[Dataset content]

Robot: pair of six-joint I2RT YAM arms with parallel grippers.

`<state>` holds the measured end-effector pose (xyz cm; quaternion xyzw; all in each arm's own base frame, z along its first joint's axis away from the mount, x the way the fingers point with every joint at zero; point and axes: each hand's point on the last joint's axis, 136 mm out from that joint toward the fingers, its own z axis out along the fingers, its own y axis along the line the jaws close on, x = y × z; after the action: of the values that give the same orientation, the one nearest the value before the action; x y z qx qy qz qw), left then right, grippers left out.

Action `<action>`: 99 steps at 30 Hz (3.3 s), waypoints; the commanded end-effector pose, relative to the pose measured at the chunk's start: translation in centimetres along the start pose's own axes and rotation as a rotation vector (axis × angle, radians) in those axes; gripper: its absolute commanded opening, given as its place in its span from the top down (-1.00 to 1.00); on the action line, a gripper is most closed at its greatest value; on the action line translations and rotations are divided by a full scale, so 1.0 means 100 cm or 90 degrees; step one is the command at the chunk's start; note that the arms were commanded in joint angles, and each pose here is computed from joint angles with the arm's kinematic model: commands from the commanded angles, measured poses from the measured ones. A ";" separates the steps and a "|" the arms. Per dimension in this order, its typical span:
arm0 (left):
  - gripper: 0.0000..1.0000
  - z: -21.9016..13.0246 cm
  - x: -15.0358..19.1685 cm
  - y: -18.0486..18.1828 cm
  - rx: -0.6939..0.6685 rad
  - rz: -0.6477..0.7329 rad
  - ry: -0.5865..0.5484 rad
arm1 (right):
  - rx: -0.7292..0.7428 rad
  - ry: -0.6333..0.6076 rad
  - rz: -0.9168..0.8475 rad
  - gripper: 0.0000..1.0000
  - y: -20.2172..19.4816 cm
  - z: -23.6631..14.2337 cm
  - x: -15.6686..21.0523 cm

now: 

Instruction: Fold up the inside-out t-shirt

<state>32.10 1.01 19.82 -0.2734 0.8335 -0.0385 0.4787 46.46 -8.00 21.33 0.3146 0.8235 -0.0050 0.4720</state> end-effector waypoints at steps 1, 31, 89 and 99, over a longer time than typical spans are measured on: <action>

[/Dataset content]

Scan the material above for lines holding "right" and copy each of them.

`<state>` holds the measured end-effector pose (xyz cm; quaternion xyzw; all in each arm's own base frame, z along its first joint's axis away from the mount, x the way the fingers point with every joint at zero; point and axes: each hand's point on the last joint's axis, 136 mm out from that joint toward the fingers, its own z axis out along the fingers, its own y axis along the line the jaws close on, x = y × z; after the action: of the values that give the same orientation, the one nearest the value before the action; x y z qx qy qz qw), left then right, grippers left out.
arm1 (right):

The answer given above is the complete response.